Anne shrugged her shoulders and grimaced helplessly.

"It might be, after all," she said. "I am sure I don't know."

"Yes, it might be," smiled Sara; "it's a question in which you must consider the personal equation. I am rather finicky about men who exude what seems to pass for love. They don't make good husbands. The best husband is the one who wins you, not takes you. For heaven's sake, Anne, when you marry, let your romance be clean, wholesome, natural; not a demonstration in psychic phenomena, to use a polite term."

Anne smiled.

"Oh, it isn't as bad as that. I--I--oh, I don't know what to say, Sara. His family, don't you know, are really high in Russia, and Koltsoff himself is close to the reigning family, as his father and grandfather were before him. It is rather exciting to think of the opportunity--" Anne paused and gazed at the older woman with feverish eyes. "And yet," she added, "I never before thought of things in this way. I have always been quite content that coronets and jewelled court gowns and kings and emperors and dukes and," she smiled, "princes, should fall to the lot of other women. I am afraid I have been too much of an American--in spite of mother--"
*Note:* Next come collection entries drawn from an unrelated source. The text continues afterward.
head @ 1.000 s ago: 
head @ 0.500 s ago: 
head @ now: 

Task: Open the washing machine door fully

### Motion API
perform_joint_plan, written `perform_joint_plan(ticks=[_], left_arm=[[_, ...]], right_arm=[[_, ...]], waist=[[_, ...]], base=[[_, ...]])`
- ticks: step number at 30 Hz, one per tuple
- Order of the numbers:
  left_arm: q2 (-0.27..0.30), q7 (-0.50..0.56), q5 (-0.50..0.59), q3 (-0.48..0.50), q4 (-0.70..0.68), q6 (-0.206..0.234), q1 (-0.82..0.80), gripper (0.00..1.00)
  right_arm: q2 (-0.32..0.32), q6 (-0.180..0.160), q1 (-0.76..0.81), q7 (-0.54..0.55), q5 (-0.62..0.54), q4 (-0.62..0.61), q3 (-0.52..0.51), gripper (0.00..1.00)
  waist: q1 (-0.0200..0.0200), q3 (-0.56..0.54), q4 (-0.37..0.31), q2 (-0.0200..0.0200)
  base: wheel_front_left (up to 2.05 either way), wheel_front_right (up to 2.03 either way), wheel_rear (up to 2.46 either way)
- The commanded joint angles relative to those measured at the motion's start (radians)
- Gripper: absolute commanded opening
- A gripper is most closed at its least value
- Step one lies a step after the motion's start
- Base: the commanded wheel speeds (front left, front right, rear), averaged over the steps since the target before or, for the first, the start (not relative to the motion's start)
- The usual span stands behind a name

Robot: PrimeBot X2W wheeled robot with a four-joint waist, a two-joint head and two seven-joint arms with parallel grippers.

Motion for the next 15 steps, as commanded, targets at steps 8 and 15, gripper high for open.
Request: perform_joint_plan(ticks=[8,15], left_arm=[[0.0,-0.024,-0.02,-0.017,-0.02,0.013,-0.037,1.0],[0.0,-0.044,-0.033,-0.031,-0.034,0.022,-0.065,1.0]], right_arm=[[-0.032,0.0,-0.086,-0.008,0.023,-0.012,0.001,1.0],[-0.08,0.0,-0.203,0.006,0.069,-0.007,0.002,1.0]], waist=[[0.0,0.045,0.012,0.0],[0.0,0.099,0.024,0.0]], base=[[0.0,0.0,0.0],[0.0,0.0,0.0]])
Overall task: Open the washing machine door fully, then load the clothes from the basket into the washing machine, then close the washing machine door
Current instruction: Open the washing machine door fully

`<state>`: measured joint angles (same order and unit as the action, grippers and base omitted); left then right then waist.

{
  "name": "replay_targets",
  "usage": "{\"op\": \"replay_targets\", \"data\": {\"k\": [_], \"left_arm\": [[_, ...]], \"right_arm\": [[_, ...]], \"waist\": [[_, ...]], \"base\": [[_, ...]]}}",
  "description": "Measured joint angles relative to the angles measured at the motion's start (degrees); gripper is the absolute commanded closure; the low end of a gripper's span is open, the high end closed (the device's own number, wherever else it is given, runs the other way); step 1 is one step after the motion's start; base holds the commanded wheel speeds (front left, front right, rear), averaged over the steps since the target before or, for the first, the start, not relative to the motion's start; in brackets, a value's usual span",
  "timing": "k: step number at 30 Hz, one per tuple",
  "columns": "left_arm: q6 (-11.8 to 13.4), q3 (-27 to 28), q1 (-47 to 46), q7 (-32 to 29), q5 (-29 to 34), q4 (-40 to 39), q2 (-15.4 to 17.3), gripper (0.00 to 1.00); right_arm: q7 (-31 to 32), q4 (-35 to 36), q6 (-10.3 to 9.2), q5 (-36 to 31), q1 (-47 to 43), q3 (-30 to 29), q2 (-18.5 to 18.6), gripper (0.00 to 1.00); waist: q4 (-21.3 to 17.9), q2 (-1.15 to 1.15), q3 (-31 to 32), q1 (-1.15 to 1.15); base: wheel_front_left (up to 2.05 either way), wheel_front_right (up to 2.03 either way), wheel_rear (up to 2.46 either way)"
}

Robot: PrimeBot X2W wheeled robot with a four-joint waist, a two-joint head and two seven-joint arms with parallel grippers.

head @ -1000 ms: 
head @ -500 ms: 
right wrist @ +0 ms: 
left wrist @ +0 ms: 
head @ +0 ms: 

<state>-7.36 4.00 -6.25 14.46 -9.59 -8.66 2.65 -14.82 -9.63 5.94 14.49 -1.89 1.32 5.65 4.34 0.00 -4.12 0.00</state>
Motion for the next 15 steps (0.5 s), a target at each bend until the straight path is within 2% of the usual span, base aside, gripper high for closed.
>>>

"Who really underneath is a better American than any of us," said Mrs. Van Valkenberg. She had arisen and was standing looking out of the window, toying with the silken fringe of the curtain. "There's hope for you, Anne. . . . Of course I shan't advise you. I couldn't, don't you know, not knowing Prince Koltsoff." She paused and gazed eagerly in the direction of Anne's car. Her lips framed an exclamation, but she checked it. "By-the-bye, Anne," she said, "I see you have a new driver."

Anne nodded absently.

"Yes. Mother employed him this morning as physical instructor to the boys and I commandeered him--I believe that's the word--because Rimini is in New York and Benoir tried to knock down a telegraph pole and is in the hospital."

"What a find!" observed Mrs. Van Valkenberg. "And yet how curious!" Suddenly she turned to the girl.

"Anne, I am going to be dreadful and you must be honest with me. You know you asked me to go to you the middle of the week to stay over the fête. May I come now--today? I cannot tell you why I ask now, but when I do you will be interested. May I? I know I am preposterous."

"Preposterous! How absurd! Certainly, you may. You will do nicely as a chaperon. Mother, I am afraid, is going to insist upon all the conventions. You must know how delighted I am." She kissed her enthusiastically. "We will expect you at dinner?" she said tentatively. "Or will you come with me now?" She thought a second. "I don't know whether I told you I was to take Prince Koltsoff motoring this afternoon--unchaperoned."

"Why, Anne, if you are going to bother about me that way, I'll withdraw my request. Please don't let me interfere in any way. I couldn't possibly go before late in the afternoon, in any event."

"That will be fine then," said Anne, holding out her hand. "Au revoir. I'll send the car for you after we return."

After she had gone, Mrs. Van Valkenberg stood watching the car until it disappeared, and then snatching her bright-eyed Pomeranian, she ran her fingers absently through his soft hair.

"How ridiculous," she said, "how absolutely ridiculous!"